⟨

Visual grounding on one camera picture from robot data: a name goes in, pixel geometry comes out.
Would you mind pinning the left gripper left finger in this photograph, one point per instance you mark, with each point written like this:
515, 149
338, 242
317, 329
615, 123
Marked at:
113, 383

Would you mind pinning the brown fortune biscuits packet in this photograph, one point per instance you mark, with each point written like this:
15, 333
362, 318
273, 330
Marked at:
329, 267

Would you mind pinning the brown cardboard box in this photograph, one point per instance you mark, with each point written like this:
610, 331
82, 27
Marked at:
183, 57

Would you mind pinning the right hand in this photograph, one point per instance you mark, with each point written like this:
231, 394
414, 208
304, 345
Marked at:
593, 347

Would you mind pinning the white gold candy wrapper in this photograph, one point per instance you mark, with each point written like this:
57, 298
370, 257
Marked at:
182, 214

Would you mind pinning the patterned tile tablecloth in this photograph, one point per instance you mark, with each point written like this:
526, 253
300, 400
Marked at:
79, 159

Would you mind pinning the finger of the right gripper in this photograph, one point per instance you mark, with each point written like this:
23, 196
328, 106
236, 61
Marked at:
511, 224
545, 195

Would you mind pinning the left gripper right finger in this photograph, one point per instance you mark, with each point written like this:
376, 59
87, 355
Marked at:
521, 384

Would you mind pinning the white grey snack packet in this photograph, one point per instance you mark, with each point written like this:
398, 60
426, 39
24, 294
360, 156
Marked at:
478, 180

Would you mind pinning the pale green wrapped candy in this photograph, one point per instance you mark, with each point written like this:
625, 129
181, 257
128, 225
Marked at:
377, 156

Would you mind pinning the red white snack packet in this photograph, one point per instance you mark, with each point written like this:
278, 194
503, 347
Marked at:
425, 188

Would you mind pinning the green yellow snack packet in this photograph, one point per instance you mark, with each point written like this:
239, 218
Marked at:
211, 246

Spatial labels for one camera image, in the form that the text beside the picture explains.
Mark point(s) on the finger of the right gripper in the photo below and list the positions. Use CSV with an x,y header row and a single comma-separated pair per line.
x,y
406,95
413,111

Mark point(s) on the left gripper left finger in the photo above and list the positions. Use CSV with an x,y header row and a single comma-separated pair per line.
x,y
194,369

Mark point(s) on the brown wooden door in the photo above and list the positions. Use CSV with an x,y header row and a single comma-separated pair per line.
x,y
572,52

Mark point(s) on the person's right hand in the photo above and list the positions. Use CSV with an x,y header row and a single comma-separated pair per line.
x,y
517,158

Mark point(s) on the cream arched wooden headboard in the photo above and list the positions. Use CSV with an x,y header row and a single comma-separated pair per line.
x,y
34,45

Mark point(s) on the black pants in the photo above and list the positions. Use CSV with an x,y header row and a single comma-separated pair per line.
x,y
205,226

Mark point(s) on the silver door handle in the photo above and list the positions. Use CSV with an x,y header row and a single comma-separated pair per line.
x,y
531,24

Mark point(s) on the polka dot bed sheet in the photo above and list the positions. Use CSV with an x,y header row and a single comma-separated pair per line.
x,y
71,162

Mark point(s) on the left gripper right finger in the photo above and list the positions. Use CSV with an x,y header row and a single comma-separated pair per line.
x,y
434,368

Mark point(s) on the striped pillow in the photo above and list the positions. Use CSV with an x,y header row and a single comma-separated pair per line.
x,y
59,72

⟩

## PROBLEM TO SOLVE
Search the entries for the word "candy" and copy every line that has it.

## SOLUTION FOR THIS EXERCISE
Would you mind pinning the white gold candy wrapper in this photograph, one point per instance you mark, with each point written like this:
Would you mind pinning the pale green wrapped candy in this photograph, one point per instance you mark, with each point written like this:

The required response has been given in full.